Down to the last line, set down the listing below exactly, apart from its pictures.

◇ ◇ ◇ ◇ ◇ ◇ ◇

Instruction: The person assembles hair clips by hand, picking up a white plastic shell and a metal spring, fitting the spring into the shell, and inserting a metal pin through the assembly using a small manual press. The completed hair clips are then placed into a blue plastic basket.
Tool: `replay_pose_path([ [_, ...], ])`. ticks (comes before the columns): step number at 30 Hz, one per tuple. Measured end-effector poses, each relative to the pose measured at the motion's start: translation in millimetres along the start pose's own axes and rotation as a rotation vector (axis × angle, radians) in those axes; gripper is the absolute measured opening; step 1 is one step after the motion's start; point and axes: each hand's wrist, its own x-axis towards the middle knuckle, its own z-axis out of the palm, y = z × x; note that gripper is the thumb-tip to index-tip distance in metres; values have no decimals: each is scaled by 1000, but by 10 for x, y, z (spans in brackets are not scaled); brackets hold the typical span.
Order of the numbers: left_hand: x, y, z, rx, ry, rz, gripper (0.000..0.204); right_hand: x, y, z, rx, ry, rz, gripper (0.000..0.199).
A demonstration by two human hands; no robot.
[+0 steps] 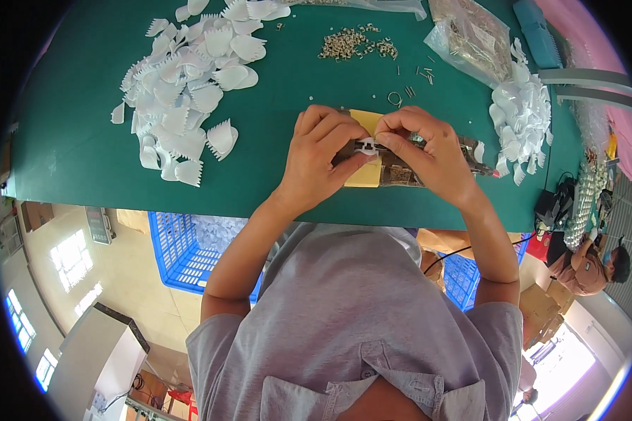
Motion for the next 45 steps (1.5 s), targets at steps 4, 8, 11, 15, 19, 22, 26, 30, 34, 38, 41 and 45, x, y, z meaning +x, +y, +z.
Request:
replay_pose_path([
  [4, -33, -27, 35, -34, 6, -33, 33, -23, -5, 52, -136, 18, -92, 8],
  [8, 5, 41, 5, -29, 11, -32, 29, -47, -19, 78, -163, 26, -119, 8],
  [11, 6, 46, -4, -24, 12, -30, 30, -57, -7, 92, -206, 38, -152, 6],
  [15, -9, 17, 14, -15, 16, -17, 30, -70, 1, 119, -222, 72, -176, 7],
  [19, -29, -9, 26, -49, 8, -52, 34, -111, 57, 253, -236, 219, -290, 13],
  [22, 2, 32, -2, -45, 3, -50, 32, -121, 44, 275, -221, 247, -268, 14],
  [26, 11, 36, -3, -24, 12, -32, 30, -107, 49, 257, -238, 213, -242, 13],
  [30, 5, 31, 11, -17, 31, -24, 29, -85, 15, 137, -159, 93, -152, 8],
  [34, 1, 33, 3, -24, 19, -35, 29, -70, -25, 86, -139, -40, -97, 6],
  [38, 2, 27, 6, -25, 22, -22, 30, -65, -53, 122, -227, -7, -116, 7],
  [41, 2, 37, 9, -27, 20, -25, 30, -56, -52, 148, -260, 46, -145, 6],
  [45, -15, 36, 8, -31, 21, -39, 31, -89, -61, 215, -140, 70, -37, 5],
])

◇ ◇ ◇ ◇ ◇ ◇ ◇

» **EXPECTED OUTPUT**:
Instruction: The person assembles hair clips by hand, picking up a white plastic shell and a metal spring, fitting the spring into the shell, and inserting a metal pin through the assembly using a small manual press. The completed hair clips are then placed into a blue plastic basket.
Tool: `replay_pose_path([ [_, ...], ])`. ticks (comes before the columns): step number at 30 Hz, one per tuple. Measured end-effector poses, each relative to the pose measured at the motion's start: translation in millimetres along the start pose's own axes and rotation as a rotation vector (axis × angle, radians) in those axes; gripper is the absolute measured opening; step 1 is one step after the motion's start; point and axes: each hand's wrist, its own x-axis towards the middle knuckle, its own z-axis out of the palm, y = z × x; note that gripper is the thumb-tip to index-tip distance in metres; values have no decimals: each is scaled by 1000, but by 10 for x, y, z (spans in brackets are not scaled); brackets hold the typical span.
Order of the numbers: left_hand: x, y, z, rx, ry, rz, gripper (0.000..0.204); right_hand: x, y, z, rx, ry, rz, gripper (0.000..0.199).
A demonstration by two human hands; no robot.
[+0 steps] 
Motion for the next 45 steps (1.5 s), targets at steps 4, 8, 11, 15, 19, 22, 26, 30, 34, 38, 41 and 45, x, y, z meaning +x, +y, +z.
Request:
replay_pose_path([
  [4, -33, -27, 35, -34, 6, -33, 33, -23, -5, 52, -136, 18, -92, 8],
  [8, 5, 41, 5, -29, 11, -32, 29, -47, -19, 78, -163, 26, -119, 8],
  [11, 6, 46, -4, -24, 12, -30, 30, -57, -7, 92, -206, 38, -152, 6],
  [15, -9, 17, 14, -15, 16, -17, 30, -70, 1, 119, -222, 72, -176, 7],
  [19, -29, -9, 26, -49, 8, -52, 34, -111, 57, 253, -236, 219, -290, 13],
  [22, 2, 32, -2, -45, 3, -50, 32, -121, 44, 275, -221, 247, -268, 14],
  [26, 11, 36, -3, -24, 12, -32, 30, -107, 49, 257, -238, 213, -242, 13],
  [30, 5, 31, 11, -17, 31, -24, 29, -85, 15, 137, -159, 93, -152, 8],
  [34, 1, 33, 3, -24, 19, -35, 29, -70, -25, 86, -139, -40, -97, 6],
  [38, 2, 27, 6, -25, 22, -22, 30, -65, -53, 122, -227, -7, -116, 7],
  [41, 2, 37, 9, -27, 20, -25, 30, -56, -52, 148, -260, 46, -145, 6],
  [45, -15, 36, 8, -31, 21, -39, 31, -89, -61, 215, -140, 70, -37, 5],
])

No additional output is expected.